_Directions:_ One part of the entries below is wanted: the lines from the one containing "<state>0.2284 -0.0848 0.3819" through the one containing "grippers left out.". Write those out exactly and nothing else.

### Recorded information ###

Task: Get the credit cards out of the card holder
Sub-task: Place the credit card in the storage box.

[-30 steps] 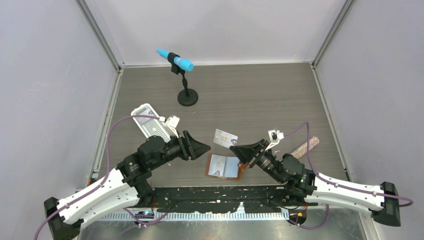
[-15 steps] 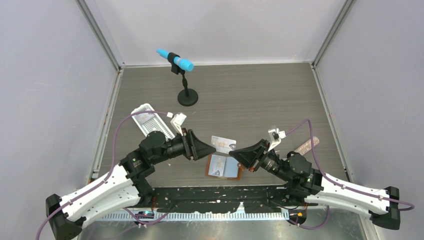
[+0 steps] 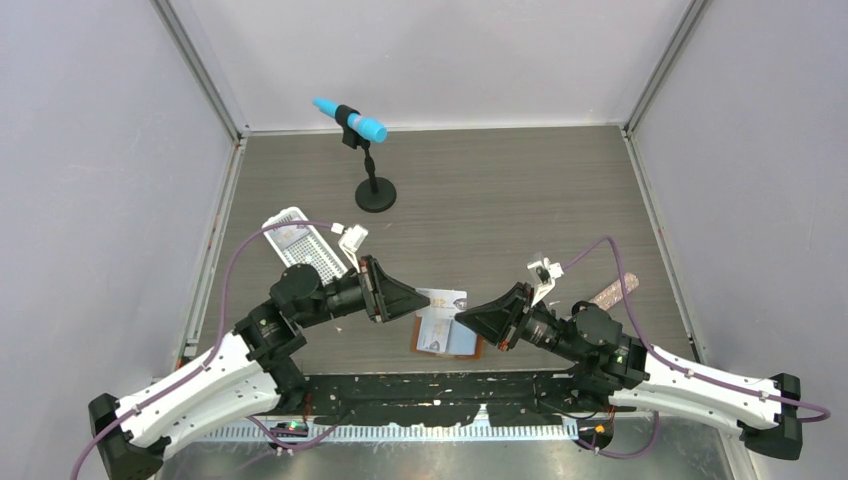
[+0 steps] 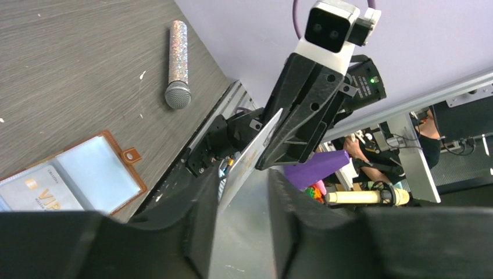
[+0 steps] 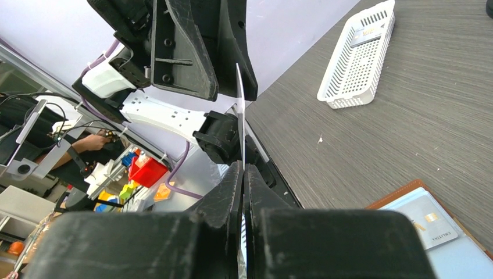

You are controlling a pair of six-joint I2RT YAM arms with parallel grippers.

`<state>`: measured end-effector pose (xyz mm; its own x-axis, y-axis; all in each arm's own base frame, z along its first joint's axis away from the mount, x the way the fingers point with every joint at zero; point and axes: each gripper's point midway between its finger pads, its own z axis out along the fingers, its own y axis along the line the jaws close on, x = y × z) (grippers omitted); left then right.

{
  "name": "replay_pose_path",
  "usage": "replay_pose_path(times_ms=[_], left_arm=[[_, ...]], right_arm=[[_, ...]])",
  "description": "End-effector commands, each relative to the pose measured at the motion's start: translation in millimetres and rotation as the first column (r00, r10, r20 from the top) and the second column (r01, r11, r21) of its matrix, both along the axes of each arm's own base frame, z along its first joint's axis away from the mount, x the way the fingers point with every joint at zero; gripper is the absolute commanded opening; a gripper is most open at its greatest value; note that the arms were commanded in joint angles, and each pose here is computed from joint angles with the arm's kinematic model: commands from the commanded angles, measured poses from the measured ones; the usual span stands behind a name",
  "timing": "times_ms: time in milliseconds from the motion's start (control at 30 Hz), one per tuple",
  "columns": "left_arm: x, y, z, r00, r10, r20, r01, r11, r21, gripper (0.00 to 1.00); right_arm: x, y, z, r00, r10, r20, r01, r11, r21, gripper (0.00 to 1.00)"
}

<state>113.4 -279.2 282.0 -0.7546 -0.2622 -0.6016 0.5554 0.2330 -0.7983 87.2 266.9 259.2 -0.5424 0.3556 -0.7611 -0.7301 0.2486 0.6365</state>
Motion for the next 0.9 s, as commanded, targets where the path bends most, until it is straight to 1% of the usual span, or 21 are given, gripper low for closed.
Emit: replay_pose_path(times_ms=[0,100,167,200,267,300,333,367,400,433,467,500,533,567,600,700,733,800,833,867], left_arm=[[-9,0,22,0.997,-0.048,0.052,0.052,0.996,-0.071,0.29],[-12,0,19,0.997,-0.065,0.044,0.068,0.995,-0.071,0.1],[-12,0,15,0.997,-0.063,0.034,0.066,0.995,-0.069,0.0],[-11,0,13,0.998,-0.058,0.027,0.06,0.996,-0.064,0.0],[-8,2,11,0.999,-0.041,0.02,0.043,0.997,-0.058,0.0],[-6,2,9,0.999,-0.031,0.016,0.032,0.998,-0.053,0.0],[-3,4,7,1.0,-0.019,0.012,0.02,0.999,-0.049,0.0],[-1,5,5,1.0,-0.008,0.006,0.008,0.999,-0.041,0.0],[2,7,4,1.0,0.004,0.002,-0.004,0.999,-0.036,0.0],[6,9,2,1.0,0.017,-0.002,-0.017,1.0,-0.025,0.0],[10,11,-1,0.999,0.032,-0.004,-0.032,0.999,-0.01,0.0],[15,14,-4,0.999,0.05,-0.005,-0.05,0.999,0.01,0.0],[20,19,-6,0.997,0.074,-0.011,-0.074,0.997,0.034,0.0],[27,24,-10,0.995,0.103,-0.016,-0.102,0.993,0.058,0.0],[36,31,-13,0.99,0.143,-0.018,-0.141,0.987,0.079,0.0],[59,53,-21,0.968,0.25,-0.025,-0.244,0.96,0.141,0.0],[67,63,-24,0.958,0.287,-0.027,-0.279,0.946,0.164,0.0],[84,83,-30,0.93,0.367,-0.03,-0.353,0.912,0.209,0.0],[94,94,-32,0.912,0.409,-0.031,-0.392,0.891,0.228,0.0],[102,106,-35,0.892,0.45,-0.034,-0.429,0.869,0.248,0.0]], right_arm=[[-1,-1,20,1.0,0.004,0.015,-0.005,0.999,0.049,0.05],[1,-3,19,1.0,-0.01,0.008,0.009,0.999,0.054,0.05],[2,-3,19,1.0,-0.016,0.007,0.015,0.998,0.055,0.06],[3,-3,19,1.0,-0.02,0.006,0.019,0.998,0.054,0.07],[5,-4,18,0.999,-0.032,0.002,0.032,0.998,0.05,0.13],[7,-5,18,0.999,-0.045,-0.001,0.045,0.998,0.048,0.21],[10,-7,16,0.998,-0.063,-0.005,0.063,0.997,0.039,0.31],[11,-8,12,0.997,-0.072,-0.007,0.072,0.997,0.024,0.38],[14,-9,11,0.996,-0.087,-0.009,0.088,0.996,0.016,0.5],[15,-10,7,0.995,-0.096,-0.01,0.096,0.995,-0.002,0.56],[17,-12,6,0.994,-0.107,-0.01,0.107,0.994,-0.008,0.66],[17,-12,3,0.994,-0.112,-0.012,0.112,0.994,-0.022,0.7],[19,-13,2,0.993,-0.12,-0.013,0.12,0.992,-0.026,0.77],[19,-13,-1,0.992,-0.124,-0.017,0.124,0.992,-0.036,0.81],[20,-14,-3,0.991,-0.131,-0.021,0.13,0.991,-0.043,0.86],[23,-15,-13,0.988,-0.149,-0.042,0.145,0.987,-0.072,0.92],[25,-15,-15,0.986,-0.161,-0.052,0.156,0.985,-0.077,0.96],[29,-17,-22,0.979,-0.191,-0.076,0.182,0.977,-0.108,0.99],[32,-19,-33,0.972,-0.217,-0.09,0.202,0.968,-0.151,0.98],[35,-21,-33,0.966,-0.237,-0.107,0.218,0.962,-0.162,0.96]])
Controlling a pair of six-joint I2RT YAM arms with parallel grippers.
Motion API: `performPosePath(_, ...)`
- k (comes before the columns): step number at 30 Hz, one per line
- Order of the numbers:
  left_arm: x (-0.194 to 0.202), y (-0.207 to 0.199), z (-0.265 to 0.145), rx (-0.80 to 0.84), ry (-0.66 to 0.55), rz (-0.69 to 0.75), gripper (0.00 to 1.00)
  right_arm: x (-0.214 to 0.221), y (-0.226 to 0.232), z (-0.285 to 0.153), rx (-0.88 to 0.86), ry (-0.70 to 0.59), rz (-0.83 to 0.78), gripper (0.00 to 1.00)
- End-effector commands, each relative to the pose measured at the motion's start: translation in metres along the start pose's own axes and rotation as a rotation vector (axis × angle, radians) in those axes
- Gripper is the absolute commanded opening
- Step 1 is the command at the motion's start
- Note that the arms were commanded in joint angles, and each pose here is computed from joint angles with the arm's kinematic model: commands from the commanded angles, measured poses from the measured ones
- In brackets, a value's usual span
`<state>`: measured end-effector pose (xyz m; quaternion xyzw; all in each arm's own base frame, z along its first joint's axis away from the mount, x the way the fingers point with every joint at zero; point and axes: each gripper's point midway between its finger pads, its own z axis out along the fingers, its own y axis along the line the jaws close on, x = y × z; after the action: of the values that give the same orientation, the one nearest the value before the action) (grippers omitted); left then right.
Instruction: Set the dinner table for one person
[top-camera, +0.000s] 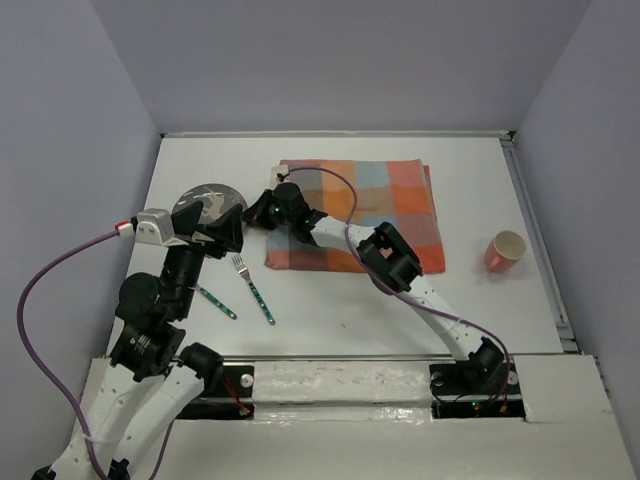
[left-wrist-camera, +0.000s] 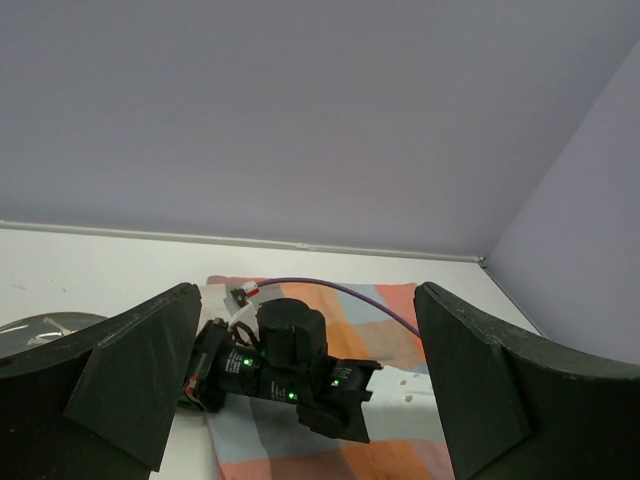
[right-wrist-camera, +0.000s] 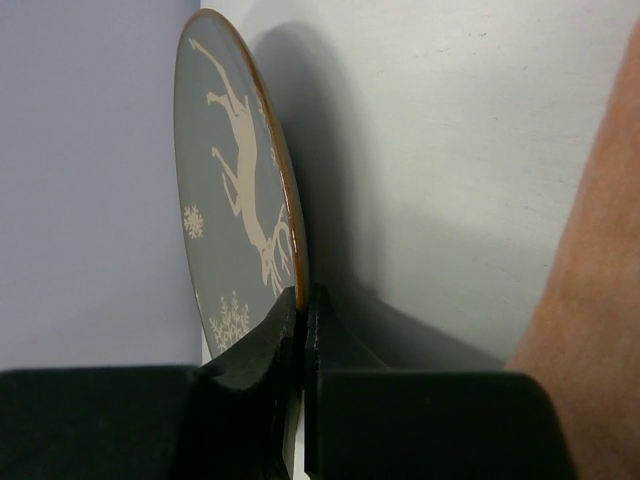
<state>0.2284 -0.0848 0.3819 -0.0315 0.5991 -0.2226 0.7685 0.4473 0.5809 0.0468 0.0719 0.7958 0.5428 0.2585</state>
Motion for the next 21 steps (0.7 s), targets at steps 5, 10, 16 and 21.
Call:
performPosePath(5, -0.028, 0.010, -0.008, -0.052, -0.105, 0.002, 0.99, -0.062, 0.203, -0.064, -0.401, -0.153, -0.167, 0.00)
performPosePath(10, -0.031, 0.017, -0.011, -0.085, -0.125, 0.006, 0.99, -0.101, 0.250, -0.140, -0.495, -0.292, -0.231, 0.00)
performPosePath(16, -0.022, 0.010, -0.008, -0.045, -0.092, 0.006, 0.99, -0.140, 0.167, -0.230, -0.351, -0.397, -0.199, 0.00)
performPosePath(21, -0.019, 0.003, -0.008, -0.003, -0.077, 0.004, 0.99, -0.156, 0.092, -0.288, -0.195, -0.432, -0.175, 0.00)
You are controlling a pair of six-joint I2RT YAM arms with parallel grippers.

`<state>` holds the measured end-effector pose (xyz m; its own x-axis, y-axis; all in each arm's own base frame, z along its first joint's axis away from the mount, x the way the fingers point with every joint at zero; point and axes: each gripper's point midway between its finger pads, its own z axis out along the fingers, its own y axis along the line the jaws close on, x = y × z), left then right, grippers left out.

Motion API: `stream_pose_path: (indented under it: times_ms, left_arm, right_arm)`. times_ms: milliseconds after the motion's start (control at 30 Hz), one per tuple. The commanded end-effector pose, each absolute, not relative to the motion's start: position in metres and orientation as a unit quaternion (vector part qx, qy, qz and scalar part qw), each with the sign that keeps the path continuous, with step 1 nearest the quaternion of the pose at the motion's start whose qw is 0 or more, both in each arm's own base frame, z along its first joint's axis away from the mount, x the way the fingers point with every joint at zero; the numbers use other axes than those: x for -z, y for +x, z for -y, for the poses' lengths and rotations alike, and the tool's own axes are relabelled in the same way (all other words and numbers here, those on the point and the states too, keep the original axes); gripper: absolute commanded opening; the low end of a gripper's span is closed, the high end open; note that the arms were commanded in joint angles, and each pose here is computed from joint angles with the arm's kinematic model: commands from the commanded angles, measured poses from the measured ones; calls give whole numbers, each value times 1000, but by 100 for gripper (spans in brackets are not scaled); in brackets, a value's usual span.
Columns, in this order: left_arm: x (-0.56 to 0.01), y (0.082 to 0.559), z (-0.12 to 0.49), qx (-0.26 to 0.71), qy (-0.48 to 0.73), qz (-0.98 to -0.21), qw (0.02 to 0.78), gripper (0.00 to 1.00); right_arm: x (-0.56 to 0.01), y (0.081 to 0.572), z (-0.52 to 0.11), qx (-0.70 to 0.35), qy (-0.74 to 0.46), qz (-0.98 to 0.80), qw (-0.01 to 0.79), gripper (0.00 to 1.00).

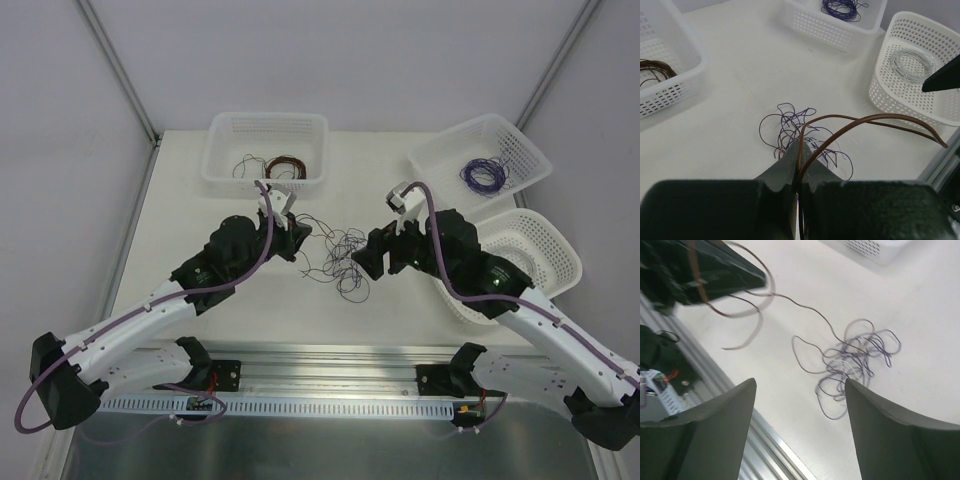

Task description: Untangle the cables

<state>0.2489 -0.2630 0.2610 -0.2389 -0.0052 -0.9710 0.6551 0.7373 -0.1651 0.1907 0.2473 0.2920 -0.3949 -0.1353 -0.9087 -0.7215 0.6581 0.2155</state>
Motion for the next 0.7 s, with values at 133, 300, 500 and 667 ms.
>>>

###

_Answer:_
<state>0.2284 -0.0848 0.3819 -0.0315 0.5991 -0.2226 0.7685 0.4473 0.5809 0.0468 0.0719 0.7958 0.5428 0.2585</state>
Motion for the next 21 steps (0.7 s), targets at steps 5, 10, 16 and 21.
Call:
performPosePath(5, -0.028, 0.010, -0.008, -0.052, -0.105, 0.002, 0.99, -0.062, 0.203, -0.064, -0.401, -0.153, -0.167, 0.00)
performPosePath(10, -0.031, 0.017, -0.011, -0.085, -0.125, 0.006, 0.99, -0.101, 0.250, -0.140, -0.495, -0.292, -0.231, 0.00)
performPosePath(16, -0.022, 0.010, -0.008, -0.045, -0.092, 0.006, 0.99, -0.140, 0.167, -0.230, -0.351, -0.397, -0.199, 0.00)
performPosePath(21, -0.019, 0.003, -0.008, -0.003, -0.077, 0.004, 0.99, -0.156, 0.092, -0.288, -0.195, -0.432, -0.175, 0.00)
You are controlling a pair of six-joint I2RT YAM arms with parallel grippers.

`<state>` holds the measured end-effector pose (xyz m; its own x-axis, y-axis; all in each arm's own base frame, z along its first joint's axis away from the mount, x the way the fingers point with every joint at zero; point and axes: each gripper's point midway between its finger pads, its own z axis out along the fingers, its own y axis along the line the jaws close on, x = y × z), left then right, grippers left out.

That makes the output complete.